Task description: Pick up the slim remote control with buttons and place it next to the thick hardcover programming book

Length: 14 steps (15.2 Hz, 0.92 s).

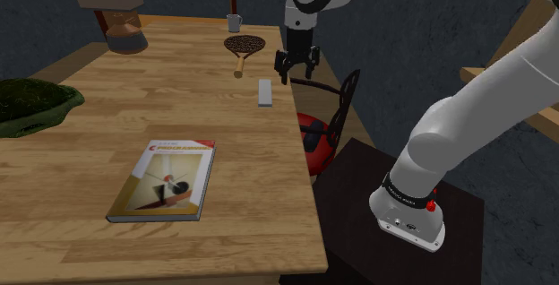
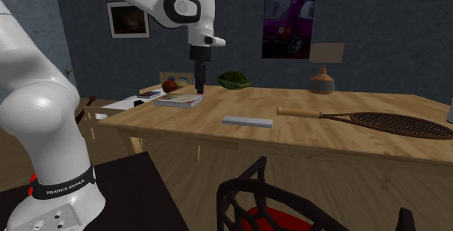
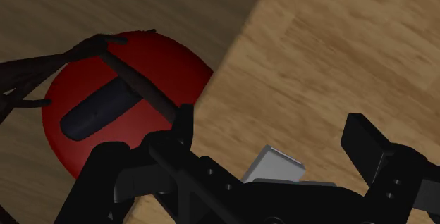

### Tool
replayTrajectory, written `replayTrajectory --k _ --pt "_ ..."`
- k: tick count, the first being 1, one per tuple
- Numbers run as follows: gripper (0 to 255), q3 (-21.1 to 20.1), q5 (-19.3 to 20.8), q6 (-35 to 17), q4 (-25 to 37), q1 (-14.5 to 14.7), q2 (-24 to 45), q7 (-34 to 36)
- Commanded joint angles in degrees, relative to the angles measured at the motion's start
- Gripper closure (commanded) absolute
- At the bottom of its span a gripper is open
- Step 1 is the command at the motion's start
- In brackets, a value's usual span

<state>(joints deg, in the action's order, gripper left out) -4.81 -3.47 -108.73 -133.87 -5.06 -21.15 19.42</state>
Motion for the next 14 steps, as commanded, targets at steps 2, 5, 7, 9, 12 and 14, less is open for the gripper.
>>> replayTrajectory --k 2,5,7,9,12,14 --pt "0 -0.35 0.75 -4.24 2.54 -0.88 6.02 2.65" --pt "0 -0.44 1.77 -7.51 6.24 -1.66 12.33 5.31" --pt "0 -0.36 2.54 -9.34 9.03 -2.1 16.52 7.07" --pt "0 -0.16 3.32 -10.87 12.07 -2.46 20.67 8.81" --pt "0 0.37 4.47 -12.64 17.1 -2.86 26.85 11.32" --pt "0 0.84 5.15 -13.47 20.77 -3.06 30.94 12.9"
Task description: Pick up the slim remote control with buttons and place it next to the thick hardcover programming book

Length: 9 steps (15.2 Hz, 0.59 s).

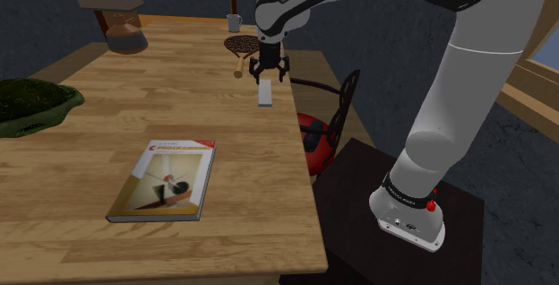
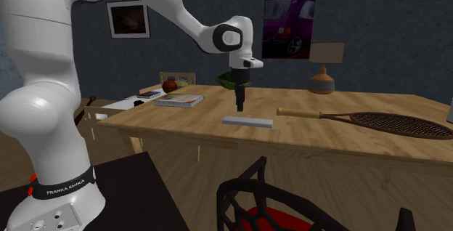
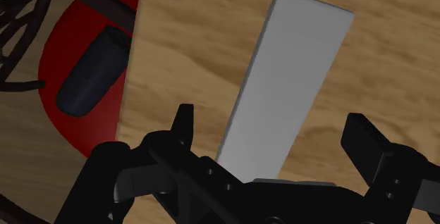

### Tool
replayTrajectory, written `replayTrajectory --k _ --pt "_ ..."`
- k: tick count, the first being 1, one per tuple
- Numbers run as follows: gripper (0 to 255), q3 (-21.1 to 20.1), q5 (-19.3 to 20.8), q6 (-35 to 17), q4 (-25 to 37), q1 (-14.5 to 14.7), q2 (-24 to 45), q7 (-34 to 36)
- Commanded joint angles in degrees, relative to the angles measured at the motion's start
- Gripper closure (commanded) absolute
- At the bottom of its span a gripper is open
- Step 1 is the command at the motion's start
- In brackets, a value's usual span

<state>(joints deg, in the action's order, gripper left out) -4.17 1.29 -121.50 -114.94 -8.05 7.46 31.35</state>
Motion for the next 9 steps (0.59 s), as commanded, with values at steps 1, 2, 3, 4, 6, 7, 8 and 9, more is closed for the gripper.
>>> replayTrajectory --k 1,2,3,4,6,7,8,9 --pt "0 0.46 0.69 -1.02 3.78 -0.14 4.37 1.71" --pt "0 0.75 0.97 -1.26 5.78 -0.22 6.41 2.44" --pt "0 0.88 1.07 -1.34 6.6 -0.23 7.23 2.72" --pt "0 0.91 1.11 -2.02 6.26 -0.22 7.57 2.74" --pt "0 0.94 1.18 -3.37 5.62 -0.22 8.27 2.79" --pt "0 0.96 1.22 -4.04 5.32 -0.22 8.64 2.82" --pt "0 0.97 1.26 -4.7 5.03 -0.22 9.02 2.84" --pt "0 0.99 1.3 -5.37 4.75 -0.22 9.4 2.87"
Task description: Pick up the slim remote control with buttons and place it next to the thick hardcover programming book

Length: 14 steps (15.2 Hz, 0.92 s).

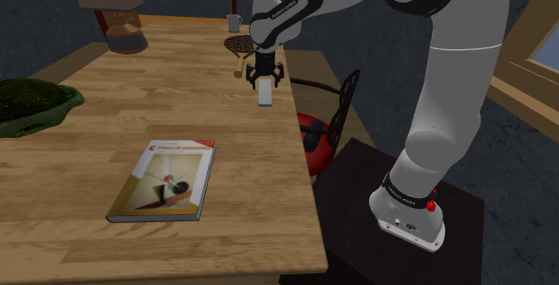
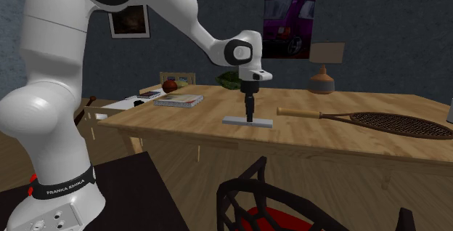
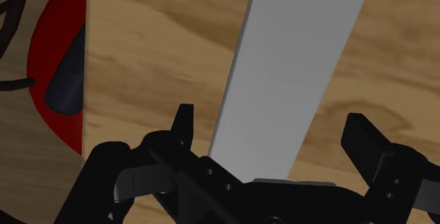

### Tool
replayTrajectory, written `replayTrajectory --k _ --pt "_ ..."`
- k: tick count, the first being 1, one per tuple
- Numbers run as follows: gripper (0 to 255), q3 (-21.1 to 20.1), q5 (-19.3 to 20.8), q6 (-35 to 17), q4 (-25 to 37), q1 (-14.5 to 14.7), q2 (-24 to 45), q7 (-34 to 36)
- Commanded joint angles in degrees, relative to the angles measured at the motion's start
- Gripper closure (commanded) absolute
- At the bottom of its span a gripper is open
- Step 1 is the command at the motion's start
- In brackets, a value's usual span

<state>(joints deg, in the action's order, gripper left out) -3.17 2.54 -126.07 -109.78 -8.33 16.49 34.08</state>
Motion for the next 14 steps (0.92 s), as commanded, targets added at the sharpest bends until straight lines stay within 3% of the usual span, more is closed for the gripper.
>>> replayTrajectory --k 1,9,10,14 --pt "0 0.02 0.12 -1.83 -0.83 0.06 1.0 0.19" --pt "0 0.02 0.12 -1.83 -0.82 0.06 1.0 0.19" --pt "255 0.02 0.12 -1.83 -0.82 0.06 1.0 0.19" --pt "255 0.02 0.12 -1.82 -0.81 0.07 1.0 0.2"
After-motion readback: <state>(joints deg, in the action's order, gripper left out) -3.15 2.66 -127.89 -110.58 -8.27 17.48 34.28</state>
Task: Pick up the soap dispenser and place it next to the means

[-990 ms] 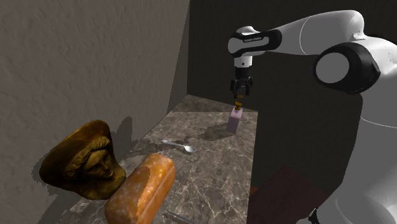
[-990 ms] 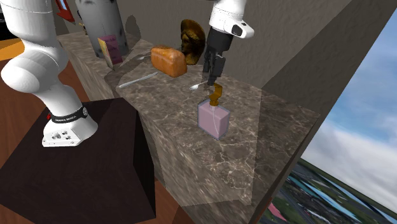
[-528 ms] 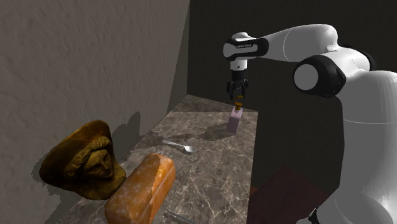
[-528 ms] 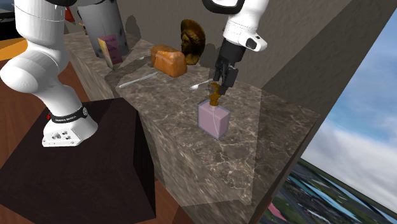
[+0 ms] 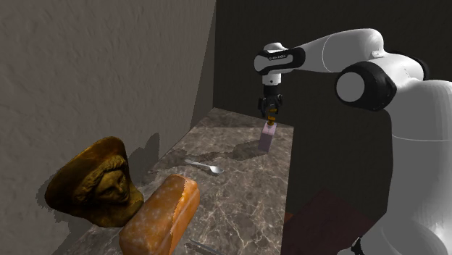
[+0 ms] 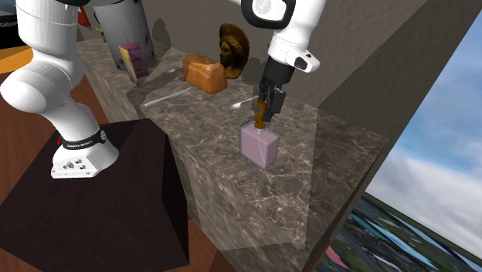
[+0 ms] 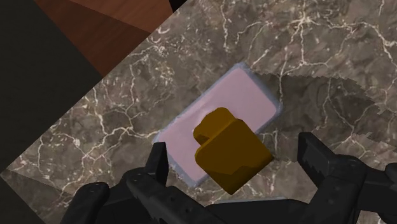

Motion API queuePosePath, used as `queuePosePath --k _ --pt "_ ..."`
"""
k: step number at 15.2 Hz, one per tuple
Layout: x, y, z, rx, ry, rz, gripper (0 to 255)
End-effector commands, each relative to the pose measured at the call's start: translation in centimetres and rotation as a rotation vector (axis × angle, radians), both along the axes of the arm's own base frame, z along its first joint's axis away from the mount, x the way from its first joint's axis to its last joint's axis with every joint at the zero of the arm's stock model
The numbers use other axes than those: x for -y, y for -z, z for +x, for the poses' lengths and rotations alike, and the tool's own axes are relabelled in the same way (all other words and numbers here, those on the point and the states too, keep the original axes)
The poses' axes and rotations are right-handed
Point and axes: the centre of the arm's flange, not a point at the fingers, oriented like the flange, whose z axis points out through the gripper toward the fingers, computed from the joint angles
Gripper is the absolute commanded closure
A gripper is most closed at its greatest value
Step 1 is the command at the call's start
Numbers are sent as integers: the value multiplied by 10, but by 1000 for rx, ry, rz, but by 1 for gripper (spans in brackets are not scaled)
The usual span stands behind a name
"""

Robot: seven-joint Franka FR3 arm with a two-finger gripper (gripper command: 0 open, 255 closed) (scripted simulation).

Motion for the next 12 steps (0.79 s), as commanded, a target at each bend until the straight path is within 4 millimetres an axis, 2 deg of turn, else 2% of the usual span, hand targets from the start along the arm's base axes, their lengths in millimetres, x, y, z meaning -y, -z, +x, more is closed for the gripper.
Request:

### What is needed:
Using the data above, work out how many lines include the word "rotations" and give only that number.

### Answer to this problem:
2